“群像劇”が少年少女のものとなった80年代 リヴァー・フェニックスから繋がる“縁”

“群像劇”が少年少女のものとなった80年代

 <群像劇>とは、“ある一群の登場人物について、それぞれの姿を描く劇”のことを指す。物語を転がしてゆく主要な登場人物が多いため、<群像劇>では様々なタイプの人物を描けるという側面もある。例えば、ドイツ軍の捕虜収容所から脱走する将校たちの姿を多角的に描いた『大脱走』(1963年)や、地方都市に住む若者たちの視点で1962年夏の一夜を描いた『アメリカン・グラフィティ』(1973年)は、映画史においても<群像劇>を代表する作品だ。その源流は、第5回アカデミー賞で作品賞に輝いた『グランド・ホテル』(1932年)に由来する。一つの場所を舞台に、特定の主人公をおかず、複数の登場人物の物語を並行して描くという手法。作品のタイトルから転じて、<グランド・ホテル形式>と呼ばれる手法が生み出された。

 1980年代に入るまで、<群像劇>は大人のものだった。それは、興行の対象となる観客だけでなく、劇中に登場する人物の年齢においてもである。勿論、『わんぱく戦争』(1961年)や『わんぱく旋風』(1962年)、『ダウンタウン物語』(1976年)や『ボーイズ・ボーイズ/ケニーと仲間たち』(1976年)、前述の『アメリカン・グラフィティ』など、いくつかの例外はある。それまでの時代の作品と異なるのは、少年・少女たちが主要な登場人物となる<群像劇>が大量生産された結果、若き映画スターたちが生まれたという点にある。その代表格となるのが『ブレックファスト・クラブ』(1985年)をはじめとする、ジョン・ヒューズの監督・脚本作品群へ出演した俳優たち。彼らは、エミリオ・エステベスを中心に<ブラット・パック>と称され、80年代のハリウッドで寵児となった。

 <ブラット・パック>と呼ばれた若手俳優たちは、各々が別々の作品で共演することによって、仲間意識を高めたという経緯もあった。例えば、『ブレックファスト・クラブ』に出演したエミリオ・エステベス、ジャド・ネルソン、アリー・シーディーの3人は、『セント・エルモス・ファイアー』(1986年)でも共演。その『セント・エルモス・ファイアー』で共演したロブ・ロウとデミ・ムーアは、翌年に『きのうの夜は…』(1986年)でも共演するなど、共演者同士の縁を数珠つなぎのように繋いでいた。当時の観客にとっても、どこか斯様な相関関係を求めている感があったのだ。ただし、映画の中で高校生や大学生を演じた彼らが、実際には20代~30代だったという実情もあった。その点で『スタンド・バイ・ミー』(1986年)には、<群像劇>における主要登場人物の年齢を、より引き下げたという功績がある。
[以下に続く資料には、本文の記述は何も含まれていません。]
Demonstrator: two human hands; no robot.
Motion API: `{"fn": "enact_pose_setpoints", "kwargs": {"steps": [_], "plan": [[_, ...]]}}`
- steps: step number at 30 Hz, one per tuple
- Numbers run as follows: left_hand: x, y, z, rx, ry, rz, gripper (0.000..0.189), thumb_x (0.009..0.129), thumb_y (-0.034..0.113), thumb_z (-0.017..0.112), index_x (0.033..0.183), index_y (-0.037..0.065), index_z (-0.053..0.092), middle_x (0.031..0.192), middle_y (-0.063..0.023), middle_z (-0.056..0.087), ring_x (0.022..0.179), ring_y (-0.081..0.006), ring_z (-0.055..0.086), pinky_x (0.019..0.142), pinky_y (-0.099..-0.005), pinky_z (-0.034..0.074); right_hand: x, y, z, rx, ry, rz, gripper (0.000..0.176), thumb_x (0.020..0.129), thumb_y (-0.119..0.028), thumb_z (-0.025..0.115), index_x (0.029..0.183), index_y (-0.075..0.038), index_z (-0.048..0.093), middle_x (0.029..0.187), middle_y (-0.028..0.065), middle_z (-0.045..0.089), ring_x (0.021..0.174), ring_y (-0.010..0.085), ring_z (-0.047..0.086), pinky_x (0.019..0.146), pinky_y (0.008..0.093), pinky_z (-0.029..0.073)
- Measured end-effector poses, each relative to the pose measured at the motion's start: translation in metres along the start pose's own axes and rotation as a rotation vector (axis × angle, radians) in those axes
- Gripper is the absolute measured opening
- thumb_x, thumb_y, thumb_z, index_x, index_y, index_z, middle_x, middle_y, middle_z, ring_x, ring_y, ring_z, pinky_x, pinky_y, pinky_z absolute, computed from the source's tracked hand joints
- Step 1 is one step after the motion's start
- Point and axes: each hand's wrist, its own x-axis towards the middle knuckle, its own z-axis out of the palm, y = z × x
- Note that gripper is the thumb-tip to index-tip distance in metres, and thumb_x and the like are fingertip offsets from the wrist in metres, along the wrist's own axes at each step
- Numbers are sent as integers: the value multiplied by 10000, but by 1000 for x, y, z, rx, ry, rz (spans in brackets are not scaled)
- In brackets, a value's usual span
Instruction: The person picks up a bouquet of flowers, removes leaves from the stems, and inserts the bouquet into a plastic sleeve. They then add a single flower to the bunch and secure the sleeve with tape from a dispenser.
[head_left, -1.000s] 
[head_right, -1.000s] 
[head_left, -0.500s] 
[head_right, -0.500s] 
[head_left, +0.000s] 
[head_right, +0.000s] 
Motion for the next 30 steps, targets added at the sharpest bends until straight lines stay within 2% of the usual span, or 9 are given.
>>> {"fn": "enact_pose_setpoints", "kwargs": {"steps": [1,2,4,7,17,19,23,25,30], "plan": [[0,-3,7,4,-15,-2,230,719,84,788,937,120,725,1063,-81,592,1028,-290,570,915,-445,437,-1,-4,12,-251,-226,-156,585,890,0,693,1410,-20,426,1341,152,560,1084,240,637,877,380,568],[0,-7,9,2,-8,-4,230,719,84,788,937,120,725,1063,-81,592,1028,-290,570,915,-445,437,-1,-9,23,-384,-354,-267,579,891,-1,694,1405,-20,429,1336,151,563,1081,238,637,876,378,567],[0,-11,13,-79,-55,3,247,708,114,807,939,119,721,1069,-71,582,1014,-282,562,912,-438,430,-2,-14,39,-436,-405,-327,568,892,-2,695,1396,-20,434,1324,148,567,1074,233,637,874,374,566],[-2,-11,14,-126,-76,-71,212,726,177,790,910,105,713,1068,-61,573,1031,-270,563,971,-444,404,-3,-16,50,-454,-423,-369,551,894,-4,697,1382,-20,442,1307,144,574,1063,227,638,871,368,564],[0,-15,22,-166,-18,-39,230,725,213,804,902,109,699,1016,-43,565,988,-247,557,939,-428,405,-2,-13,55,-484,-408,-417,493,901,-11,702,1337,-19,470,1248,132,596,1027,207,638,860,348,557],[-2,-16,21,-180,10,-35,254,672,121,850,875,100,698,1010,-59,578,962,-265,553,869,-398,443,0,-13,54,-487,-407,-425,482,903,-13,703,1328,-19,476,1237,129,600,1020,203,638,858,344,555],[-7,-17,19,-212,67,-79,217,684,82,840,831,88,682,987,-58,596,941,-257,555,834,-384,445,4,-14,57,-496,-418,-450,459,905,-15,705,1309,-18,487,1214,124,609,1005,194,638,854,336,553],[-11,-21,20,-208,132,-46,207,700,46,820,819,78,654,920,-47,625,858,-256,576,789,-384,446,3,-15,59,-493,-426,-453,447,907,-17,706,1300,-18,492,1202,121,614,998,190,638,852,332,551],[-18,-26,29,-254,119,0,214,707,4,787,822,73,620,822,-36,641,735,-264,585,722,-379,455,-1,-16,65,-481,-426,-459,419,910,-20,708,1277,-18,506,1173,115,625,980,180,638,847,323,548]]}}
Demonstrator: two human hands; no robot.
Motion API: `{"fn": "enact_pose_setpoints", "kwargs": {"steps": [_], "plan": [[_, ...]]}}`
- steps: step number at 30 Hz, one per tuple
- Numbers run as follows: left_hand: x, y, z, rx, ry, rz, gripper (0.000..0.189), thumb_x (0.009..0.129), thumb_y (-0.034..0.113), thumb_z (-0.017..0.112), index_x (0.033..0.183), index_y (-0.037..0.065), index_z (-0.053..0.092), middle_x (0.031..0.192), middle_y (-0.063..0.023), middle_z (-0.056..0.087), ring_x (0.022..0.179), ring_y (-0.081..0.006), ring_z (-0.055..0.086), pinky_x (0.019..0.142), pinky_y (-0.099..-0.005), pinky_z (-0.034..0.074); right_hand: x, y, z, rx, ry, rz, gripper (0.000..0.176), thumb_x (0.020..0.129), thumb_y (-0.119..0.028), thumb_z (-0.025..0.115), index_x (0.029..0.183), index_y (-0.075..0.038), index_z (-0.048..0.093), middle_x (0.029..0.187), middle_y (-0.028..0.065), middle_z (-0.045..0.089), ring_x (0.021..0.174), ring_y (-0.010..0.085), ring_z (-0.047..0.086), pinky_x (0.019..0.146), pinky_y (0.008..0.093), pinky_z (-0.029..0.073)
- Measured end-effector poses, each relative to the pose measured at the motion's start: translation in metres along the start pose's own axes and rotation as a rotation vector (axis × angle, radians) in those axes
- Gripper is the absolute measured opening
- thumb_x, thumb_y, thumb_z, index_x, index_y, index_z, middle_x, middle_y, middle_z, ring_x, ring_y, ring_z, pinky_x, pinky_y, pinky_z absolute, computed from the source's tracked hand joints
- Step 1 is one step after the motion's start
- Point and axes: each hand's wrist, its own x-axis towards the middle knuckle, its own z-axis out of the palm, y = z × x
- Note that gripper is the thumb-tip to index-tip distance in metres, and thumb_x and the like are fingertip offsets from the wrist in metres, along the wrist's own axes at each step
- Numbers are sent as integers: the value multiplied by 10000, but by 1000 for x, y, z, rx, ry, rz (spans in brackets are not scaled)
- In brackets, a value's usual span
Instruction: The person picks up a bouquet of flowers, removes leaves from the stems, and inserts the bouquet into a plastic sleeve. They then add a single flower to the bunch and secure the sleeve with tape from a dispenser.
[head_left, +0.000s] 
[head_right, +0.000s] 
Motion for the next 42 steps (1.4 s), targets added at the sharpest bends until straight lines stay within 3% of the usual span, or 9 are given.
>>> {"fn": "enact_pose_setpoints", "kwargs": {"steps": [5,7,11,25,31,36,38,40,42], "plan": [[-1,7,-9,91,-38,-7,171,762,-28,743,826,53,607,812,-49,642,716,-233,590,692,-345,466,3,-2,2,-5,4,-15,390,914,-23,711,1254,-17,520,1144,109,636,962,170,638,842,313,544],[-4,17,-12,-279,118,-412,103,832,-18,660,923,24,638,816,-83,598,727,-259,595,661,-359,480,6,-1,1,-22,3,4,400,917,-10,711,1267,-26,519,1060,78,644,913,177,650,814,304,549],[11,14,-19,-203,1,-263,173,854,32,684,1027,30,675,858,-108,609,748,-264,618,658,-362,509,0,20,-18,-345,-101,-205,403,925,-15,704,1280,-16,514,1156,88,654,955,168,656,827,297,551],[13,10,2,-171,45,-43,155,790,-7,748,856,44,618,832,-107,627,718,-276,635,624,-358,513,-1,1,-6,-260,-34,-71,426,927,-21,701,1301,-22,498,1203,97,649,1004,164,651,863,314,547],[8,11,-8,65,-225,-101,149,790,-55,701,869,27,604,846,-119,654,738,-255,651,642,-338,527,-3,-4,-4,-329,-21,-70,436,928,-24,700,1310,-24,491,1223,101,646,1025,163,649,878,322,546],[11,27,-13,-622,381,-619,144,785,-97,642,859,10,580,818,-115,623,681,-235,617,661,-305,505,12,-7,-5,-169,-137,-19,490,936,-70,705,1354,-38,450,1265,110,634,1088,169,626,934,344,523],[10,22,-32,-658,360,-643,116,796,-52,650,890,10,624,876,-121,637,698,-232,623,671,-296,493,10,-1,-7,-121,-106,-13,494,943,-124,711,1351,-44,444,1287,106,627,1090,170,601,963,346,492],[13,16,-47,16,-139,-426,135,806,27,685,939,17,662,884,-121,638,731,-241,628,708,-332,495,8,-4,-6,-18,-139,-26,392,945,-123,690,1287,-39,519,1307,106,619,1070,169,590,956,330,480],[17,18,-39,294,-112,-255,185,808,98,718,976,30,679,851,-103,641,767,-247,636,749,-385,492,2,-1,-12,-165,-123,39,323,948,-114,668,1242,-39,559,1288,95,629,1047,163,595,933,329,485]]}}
『スタンド・バイ・ミー』Everett Collection/アフロ

 『スタンド・バイ・ミー』は、行方不明となっている少年の死体を誰よりも先に見つけることで、有名になろうとする4人の少年たちを描いた作品。主人公のゴーディ(ウィル・ウィートン)は内気、眼鏡をかけたテディ(コリー・フェルドマン)は粗野、太っちょのバーン(ジェリー・オコンネル)は臆病、そしてクリス(リヴァー・フェニックス)は聡明と、様々なタイプのキャラクターを配していることを窺わせる。また、ゴーディは兄を亡くしたばかり、テディは父親から虐待を受け、バーンの兄は不良、クリスの父親はアルコール依存症と、其々が家庭内で異なる問題を抱えているという設定も施されている。個性の異なる人物を配することで、観客は登場人物の中の誰かに感情移入できるというわけなのだ。僕にとって、当時の彼らは同年代。中でも、クリス役を演じたリヴァー・フェニックスは同い年だった。少年時代に憧れた映画スターは年上であることが常であったが、『スタンド・バイ・ミー』の少年たちは、僕にとって初めて“等身大”だと思える対象だったのだ。

 『スタンド・バイ・ミー』が公開された当時は、『クジョー』(1983年)や『デッドゾーン』(1983年)、『クリスティーン』(1983年)や『炎の少女チャーリー』(1984年)など、原作者であるスティーヴン・キングの小説が粗製乱造気味に映画化された時代。『地獄のデビル・トラック』(1986年)では、スティーヴン・キング自身が監督を兼任するなど、キング作品の人気は頂点を極め、ノリに乗った時期だったのだ(ちなみに、この映画の主演は前述のエミリオ・エステベスだったという縁もある)。しかし『スタンド・バイ・ミー』のプロモーションでは、キングの名前を前面に押し出すことが極力抑えられ、少年たちによる「ひと夏の冒険譚」だという印象を与えていた。北米ではサマーシーズン真っ只中の1986年8月に公開。“ジュブナイル”として、プロモーション展開させていたことを窺わせる。

 そもそも『スタンド・バイ・ミー』は、『恐怖の四季 秋冬編』(新潮社刊)に収録された「The Body」=「死体」が原作。ベストセラー作家になった主人公が、12歳の出来事を回想するという形式の中編小説だった。つまり、大人の視点で子供時代を振り返るという構造を持っていたのだ。映画化された折にも、作家となった大人のゴーディ(リチャード・ドレイファス)が、少年時代を思い出すという姿を物語の前後に配置。<現在>の視点が<過去>を挟むことによって、ブックエンドの構成を導いていた。だが、小説と比べて映画版の方は、少年たちの視点による「ひと夏の冒険」や「ひと夏の思い出」という要素が、より強くなっている。劇場公開から36年の歳月が経過したため、現代の感覚からだと判りづらいことだが、『スタンド・バイ・ミー』は公開当時も、観客にとって「昔の話だった」という点が重要なのだ。当然のことながら、主題歌となったベン・E・キングの名曲「スタンド・バイ・ミー」も、公開当時は既に“懐メロ”だった。つまり、今も昔も変わらず、“ノスタルジー”を感じさせる作品であり続けている由縁なのだ。